オンラインも用いて開かれた「文化部活動の地域移行に関する検討会議」(文科省YouTubeで取材)

 この日は最初に、文科省側から16年度に実施された教員勤務実態調査について説明があった。中学校では学内で1日当たり平日に11時間32分、土日に3時間22分勤務しており、10年前の調査と比べ平日で32分、土日で1時間49分増加していた。さらに土日の勤務内訳でみると、部活動業務が10年前との比較で1日当たり1時間3分増加した。教員の勤務時間の拡大については、一般的に勤務時間が長くなりがちな若手教員が増えたことや部活動時間の負担増を要因に挙げた。

 教員のワークライフバランスについて調査・研究している青木栄一・東北大学大学院教育学研究科教授は、教員の勤務実態から見た部活動について解説した。青木教授はデータから、教員の長時間労働は業務のうちでも部活動の時間に左右されるとして、健康リスクに警鐘を鳴らした。中学校の教員数が大きく減っていないのにも関わらず、部活動を指導する若手教員に長時間労働の傾向が見られるのには、やはり若手教員の増加や教員の共働き夫婦の増加の影響があるとしており、ボランティア的に行う業務として部活動はあまりにも過大な負担であるとした。

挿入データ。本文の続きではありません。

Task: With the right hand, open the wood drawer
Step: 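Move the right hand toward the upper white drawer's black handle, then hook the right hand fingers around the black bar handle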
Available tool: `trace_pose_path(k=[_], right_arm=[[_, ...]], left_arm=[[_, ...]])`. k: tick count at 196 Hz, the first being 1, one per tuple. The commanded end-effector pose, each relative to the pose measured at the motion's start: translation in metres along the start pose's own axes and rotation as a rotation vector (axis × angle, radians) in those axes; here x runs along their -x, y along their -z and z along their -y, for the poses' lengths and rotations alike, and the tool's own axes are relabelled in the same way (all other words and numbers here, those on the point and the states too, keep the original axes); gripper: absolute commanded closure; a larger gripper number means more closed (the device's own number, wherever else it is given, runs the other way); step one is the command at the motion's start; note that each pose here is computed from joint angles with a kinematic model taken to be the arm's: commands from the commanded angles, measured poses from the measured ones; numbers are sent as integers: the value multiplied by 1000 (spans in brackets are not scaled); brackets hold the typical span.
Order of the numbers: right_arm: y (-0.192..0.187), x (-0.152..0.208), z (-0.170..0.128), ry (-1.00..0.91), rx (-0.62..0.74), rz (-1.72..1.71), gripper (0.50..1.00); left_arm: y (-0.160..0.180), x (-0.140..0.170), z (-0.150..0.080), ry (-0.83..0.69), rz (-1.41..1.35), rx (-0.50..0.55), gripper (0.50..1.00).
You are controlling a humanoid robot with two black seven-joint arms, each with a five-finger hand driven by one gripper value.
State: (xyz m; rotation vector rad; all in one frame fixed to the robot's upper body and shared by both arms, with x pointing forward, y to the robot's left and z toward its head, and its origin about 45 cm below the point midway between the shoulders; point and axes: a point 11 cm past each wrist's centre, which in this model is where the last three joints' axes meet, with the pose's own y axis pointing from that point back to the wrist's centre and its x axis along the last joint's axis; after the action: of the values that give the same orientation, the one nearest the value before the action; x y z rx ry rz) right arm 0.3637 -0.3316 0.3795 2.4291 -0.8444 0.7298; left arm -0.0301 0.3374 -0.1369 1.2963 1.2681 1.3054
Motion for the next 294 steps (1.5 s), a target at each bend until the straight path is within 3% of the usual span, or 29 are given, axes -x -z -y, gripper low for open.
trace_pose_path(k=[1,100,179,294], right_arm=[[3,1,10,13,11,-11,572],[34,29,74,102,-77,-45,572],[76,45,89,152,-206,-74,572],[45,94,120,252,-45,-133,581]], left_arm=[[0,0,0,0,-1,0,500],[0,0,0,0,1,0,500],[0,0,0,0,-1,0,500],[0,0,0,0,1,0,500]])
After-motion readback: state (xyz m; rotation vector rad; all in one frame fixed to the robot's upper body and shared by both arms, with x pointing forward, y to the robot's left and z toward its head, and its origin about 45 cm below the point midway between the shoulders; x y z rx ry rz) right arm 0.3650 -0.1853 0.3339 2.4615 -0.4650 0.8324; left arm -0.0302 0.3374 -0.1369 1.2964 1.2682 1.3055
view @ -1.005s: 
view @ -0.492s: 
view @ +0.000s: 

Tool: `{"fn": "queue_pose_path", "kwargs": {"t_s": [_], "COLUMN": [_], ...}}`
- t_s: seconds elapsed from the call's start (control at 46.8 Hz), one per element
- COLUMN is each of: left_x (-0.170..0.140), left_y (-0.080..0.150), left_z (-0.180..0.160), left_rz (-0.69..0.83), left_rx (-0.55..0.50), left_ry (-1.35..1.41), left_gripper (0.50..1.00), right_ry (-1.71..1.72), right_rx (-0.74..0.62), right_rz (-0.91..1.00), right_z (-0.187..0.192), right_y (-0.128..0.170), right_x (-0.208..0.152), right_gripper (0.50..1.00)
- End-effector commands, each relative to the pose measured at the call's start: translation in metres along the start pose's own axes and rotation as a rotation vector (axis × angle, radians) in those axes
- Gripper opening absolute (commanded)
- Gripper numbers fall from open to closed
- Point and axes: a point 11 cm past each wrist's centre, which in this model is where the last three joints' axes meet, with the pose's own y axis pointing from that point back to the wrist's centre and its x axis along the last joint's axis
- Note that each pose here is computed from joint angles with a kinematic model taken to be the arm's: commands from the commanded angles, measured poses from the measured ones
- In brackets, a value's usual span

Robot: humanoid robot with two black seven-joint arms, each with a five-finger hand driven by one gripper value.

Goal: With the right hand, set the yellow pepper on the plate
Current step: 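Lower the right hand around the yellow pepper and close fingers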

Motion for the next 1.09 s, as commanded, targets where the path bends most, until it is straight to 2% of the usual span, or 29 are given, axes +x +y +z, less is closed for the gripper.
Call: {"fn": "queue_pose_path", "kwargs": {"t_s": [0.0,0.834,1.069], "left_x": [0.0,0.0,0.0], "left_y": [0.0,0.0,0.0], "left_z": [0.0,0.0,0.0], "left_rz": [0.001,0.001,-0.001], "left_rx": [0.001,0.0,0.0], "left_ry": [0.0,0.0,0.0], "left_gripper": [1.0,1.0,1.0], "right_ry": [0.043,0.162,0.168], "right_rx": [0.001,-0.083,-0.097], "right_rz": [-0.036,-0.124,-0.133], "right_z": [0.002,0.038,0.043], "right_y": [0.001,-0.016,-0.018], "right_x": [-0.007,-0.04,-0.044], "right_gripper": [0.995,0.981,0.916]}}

 これに対して委員からは「直近の調査から時間がたち、現状では改善されつつある点もあり、今の部活動の事情は少し異なっている。22年度に(教員)勤務実態調査を行うとのことなので、その結果を注視したい」「少子化が進んでいるのに部活動数が減らないのはなぜなのか」「今、中学生たちがどんなものに興味関心を持ち、何をやりたいと思っているのかが根底にないと、既存の部活動を地域に移管しただけでは話は進まない」などとする意見があった。

 続いて、文科省から議論のたたき台として、「休日の地域における文化芸術に親しむ環境が整備充実される以前の学校文化部活動の在り方」が示され、活動時間の適正化、指導体制の見直し、地域の文化芸術団体などとの連携・協働といった観点での課題と対応策が話し合われた。

 さらに「地域における新たな文化芸術に親しむ環境の構築」とされたたたき台でも、どのように地域移行を進めるかや、その環境の在り方、実施に向けたスケジュールなどについて課題と対応策が示され、委員らの議論が続いた。

 部活動を巡っては、スポーツ庁でも運動部活動の地域移行に関する検討会議が設けられており、文化庁ではスポーツ庁の議論に歩調を合わせながら検討を進めていく方針。